● **WORK REQUIRED**
In the entries below, find the line containing "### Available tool" and the line containing "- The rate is". Copy those two lines and everything between them exactly, and only that.

--- DATA LISTING Enclosed Below ---

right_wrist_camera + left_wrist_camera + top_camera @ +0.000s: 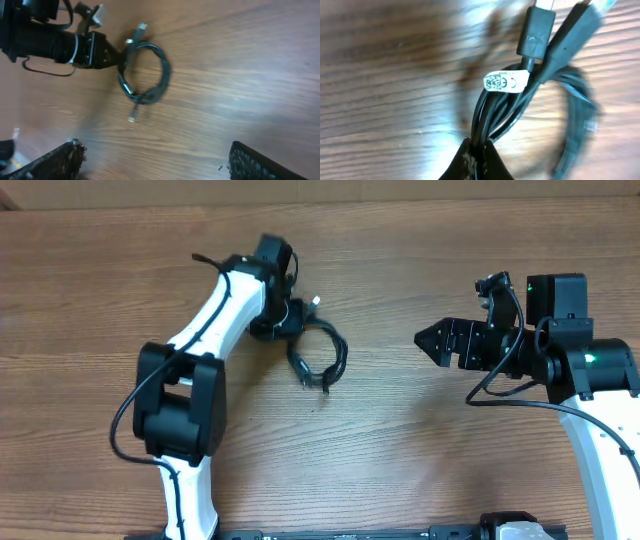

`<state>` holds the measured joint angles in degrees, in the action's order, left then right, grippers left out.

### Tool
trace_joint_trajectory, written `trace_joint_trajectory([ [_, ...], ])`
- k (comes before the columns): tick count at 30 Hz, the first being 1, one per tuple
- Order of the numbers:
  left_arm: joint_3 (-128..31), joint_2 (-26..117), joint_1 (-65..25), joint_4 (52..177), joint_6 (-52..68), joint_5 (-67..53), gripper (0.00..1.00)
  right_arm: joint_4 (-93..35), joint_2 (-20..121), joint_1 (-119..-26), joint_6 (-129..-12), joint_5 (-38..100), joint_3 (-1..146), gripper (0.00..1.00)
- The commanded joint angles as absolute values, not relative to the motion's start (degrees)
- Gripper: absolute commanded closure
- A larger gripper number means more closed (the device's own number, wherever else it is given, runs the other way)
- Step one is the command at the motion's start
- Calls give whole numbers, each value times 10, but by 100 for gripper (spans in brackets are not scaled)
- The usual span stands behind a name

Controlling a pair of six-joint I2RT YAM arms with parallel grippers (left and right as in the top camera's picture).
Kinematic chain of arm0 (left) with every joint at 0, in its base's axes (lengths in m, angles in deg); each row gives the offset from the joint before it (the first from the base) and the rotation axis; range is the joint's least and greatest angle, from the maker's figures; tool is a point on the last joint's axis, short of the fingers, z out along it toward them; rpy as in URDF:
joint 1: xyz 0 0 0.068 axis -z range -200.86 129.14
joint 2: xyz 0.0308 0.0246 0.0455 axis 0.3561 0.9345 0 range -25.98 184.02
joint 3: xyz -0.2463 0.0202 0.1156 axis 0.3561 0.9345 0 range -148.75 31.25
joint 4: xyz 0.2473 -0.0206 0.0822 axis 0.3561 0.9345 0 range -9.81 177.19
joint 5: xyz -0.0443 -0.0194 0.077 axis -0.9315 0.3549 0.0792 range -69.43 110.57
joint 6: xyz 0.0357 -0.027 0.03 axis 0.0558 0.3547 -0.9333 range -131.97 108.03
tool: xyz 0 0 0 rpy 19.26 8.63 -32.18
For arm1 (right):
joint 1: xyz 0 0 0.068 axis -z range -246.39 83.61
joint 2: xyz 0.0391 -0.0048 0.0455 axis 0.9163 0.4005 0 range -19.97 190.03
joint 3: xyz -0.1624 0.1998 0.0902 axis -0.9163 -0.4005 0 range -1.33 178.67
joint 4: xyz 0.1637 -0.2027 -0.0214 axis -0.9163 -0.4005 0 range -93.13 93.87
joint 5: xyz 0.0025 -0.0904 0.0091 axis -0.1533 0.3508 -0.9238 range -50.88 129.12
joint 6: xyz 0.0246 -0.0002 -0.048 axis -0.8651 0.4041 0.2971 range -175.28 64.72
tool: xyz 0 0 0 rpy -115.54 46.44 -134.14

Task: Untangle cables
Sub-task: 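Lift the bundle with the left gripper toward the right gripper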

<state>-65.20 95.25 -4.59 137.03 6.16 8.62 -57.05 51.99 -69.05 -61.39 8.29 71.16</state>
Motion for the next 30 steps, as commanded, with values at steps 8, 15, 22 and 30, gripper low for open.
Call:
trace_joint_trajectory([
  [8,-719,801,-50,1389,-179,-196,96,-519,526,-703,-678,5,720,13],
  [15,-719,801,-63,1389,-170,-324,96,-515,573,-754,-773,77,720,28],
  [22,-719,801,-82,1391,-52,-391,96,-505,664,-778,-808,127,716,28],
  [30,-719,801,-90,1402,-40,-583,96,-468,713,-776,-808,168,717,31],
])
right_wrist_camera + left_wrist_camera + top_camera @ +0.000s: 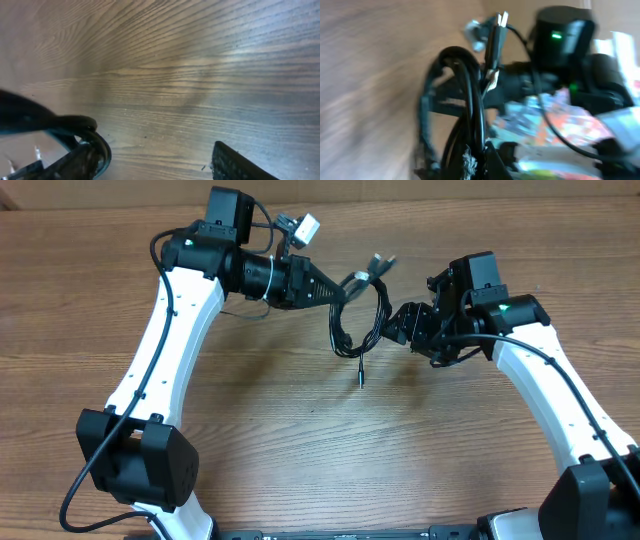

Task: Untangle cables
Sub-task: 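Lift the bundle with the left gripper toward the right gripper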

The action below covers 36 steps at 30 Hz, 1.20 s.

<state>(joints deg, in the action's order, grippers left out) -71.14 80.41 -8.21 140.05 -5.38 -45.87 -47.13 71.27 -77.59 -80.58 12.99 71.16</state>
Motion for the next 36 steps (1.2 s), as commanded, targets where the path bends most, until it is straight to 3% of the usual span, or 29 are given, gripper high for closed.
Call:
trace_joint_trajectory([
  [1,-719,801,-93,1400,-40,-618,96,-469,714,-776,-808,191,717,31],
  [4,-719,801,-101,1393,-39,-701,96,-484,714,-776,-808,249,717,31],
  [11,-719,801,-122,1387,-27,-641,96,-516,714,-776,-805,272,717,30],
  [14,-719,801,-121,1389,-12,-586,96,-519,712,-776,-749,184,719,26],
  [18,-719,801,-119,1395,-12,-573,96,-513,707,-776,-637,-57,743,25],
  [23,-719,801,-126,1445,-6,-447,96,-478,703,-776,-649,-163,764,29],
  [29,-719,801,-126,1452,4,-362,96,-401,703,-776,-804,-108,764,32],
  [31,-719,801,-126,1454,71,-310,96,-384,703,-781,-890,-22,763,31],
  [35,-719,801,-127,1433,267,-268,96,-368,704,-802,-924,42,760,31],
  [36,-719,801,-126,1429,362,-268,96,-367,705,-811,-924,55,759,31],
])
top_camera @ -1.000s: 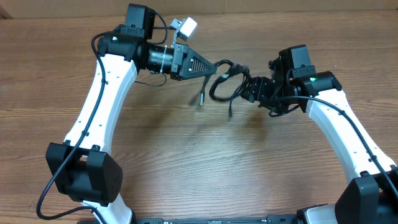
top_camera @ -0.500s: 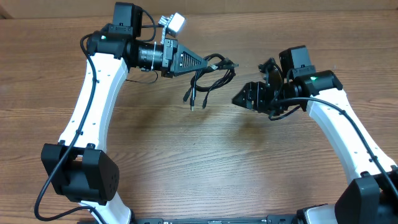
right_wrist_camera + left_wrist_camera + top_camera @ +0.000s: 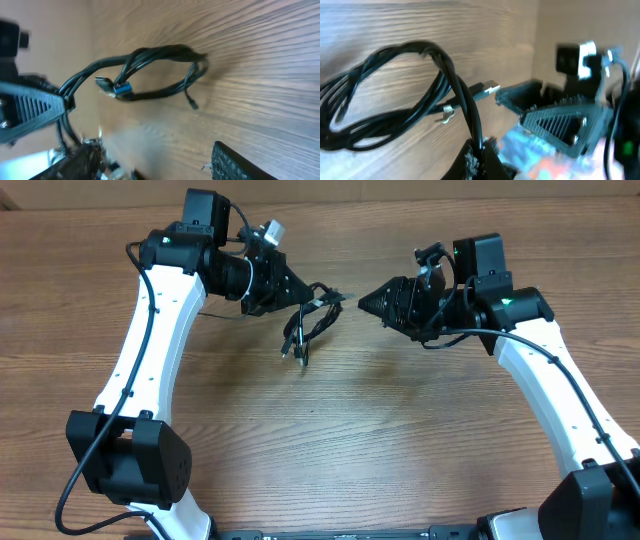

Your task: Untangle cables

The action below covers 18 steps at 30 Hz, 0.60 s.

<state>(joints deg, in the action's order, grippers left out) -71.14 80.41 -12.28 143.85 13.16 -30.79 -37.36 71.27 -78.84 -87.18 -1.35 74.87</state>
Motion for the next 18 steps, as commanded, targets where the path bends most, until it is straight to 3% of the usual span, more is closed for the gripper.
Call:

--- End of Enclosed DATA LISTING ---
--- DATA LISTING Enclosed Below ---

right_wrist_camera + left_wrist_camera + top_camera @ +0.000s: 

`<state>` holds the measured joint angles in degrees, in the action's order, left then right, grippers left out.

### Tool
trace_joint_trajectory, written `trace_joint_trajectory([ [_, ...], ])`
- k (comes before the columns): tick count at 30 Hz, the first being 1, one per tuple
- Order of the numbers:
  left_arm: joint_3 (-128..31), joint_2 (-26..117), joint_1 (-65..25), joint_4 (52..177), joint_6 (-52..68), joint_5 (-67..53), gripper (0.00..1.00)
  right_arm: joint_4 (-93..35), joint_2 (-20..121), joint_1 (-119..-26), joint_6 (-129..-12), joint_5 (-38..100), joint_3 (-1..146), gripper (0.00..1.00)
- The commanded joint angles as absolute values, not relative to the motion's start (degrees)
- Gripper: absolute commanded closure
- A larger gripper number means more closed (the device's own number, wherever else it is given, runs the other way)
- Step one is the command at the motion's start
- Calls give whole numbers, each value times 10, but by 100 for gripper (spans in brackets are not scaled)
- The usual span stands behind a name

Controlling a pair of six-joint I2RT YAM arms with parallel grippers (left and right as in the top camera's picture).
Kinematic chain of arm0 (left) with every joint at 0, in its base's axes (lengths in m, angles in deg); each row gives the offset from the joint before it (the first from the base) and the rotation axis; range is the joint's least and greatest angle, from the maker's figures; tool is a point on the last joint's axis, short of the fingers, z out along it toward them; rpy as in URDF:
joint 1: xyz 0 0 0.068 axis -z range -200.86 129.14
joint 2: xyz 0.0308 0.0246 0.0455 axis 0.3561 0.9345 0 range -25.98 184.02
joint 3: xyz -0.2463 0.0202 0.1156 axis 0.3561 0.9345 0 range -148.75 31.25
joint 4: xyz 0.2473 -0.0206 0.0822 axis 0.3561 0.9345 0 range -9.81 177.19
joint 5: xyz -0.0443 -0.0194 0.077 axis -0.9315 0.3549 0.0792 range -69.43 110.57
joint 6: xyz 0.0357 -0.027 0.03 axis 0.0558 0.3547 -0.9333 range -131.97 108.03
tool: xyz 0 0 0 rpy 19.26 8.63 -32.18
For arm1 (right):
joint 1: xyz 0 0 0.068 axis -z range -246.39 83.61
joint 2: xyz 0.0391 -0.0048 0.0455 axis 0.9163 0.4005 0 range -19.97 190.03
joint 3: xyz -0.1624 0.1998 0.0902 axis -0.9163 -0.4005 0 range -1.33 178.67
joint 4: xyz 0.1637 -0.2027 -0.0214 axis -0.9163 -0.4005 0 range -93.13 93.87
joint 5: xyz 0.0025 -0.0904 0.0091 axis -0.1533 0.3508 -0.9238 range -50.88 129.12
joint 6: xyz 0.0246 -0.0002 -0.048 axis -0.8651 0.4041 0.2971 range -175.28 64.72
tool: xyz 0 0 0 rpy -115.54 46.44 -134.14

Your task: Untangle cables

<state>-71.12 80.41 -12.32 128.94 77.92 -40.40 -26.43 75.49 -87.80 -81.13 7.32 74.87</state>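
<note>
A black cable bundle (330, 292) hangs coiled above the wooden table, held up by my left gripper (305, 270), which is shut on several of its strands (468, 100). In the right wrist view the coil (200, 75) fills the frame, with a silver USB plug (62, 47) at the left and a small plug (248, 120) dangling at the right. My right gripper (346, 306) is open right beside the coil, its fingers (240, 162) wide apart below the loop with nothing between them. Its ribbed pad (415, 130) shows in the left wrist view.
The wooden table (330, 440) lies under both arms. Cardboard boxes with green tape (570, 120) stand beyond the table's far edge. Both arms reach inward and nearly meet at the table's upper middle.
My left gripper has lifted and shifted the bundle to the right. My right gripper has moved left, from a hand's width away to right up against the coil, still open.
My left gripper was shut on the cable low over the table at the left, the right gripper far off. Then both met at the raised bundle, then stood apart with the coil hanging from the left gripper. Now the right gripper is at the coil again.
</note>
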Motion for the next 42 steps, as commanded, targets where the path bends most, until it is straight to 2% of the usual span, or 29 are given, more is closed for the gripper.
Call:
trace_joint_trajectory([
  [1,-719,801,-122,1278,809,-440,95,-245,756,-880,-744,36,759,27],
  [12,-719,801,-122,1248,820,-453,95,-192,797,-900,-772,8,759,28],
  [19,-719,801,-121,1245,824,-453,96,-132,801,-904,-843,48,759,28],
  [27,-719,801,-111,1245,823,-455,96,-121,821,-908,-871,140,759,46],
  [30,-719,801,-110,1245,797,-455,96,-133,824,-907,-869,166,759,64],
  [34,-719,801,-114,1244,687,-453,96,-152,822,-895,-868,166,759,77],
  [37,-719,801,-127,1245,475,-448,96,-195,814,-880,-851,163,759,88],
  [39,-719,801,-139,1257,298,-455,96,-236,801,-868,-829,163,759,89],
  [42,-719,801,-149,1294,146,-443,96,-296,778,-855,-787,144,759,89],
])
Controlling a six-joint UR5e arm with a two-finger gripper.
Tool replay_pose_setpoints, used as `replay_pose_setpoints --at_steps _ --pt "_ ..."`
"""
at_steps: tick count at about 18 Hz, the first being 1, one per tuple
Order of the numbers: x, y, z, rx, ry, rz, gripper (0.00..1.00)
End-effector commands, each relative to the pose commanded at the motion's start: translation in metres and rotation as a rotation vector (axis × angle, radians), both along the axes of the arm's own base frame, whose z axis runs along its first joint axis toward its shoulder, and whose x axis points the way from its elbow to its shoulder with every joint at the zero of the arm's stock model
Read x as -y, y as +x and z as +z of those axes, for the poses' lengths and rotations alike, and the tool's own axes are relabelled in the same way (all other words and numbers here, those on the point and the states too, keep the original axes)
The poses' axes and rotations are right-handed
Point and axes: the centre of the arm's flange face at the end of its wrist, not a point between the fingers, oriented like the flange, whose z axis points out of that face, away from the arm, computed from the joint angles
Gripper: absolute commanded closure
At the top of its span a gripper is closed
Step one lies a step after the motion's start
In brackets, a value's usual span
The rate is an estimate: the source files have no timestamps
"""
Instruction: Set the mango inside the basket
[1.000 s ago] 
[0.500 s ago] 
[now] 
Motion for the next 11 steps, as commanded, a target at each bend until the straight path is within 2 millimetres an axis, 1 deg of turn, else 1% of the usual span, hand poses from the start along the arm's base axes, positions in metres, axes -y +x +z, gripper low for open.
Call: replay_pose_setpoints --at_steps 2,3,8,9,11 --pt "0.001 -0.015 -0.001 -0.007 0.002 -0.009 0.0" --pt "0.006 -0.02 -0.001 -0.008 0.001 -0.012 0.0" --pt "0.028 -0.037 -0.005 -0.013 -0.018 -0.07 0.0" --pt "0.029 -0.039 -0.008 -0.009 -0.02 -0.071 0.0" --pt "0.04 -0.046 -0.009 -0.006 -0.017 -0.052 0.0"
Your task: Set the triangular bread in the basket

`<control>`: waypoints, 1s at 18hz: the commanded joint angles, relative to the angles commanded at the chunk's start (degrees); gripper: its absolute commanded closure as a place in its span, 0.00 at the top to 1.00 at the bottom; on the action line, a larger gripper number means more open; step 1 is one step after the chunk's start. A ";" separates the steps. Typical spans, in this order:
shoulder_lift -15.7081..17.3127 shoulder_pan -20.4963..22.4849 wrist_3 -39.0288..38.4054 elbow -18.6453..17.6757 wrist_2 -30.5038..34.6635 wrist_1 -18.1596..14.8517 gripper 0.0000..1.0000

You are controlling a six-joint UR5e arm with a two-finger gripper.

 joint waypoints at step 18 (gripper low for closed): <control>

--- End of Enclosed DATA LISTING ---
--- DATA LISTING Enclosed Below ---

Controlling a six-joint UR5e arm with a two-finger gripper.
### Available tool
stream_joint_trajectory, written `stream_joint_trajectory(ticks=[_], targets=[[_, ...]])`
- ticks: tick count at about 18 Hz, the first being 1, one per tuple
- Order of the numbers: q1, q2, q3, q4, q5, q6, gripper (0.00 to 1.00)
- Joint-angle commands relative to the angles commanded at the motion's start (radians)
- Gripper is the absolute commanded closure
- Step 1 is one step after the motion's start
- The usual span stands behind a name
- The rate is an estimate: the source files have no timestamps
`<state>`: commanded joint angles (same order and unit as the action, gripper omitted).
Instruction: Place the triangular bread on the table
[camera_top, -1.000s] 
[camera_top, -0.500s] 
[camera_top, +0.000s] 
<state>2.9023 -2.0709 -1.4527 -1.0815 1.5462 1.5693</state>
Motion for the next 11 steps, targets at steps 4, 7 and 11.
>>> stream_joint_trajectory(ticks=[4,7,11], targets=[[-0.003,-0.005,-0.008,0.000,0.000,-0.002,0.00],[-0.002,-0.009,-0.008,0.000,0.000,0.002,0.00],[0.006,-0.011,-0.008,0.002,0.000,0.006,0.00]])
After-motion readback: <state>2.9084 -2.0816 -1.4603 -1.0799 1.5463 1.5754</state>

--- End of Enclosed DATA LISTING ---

● **RESULT OF THIS EXERCISE**
### Available tool
stream_joint_trajectory, written `stream_joint_trajectory(ticks=[_], targets=[[_, ...]])`
- ticks: tick count at about 18 Hz, the first being 1, one per tuple
- Order of the numbers: q1, q2, q3, q4, q5, q6, gripper (0.00 to 1.00)
- Joint-angle commands relative to the angles commanded at the motion's start (radians)
- Gripper is the absolute commanded closure
- Step 1 is one step after the motion's start
- The usual span stands behind a name
- The rate is an estimate: the source files have no timestamps

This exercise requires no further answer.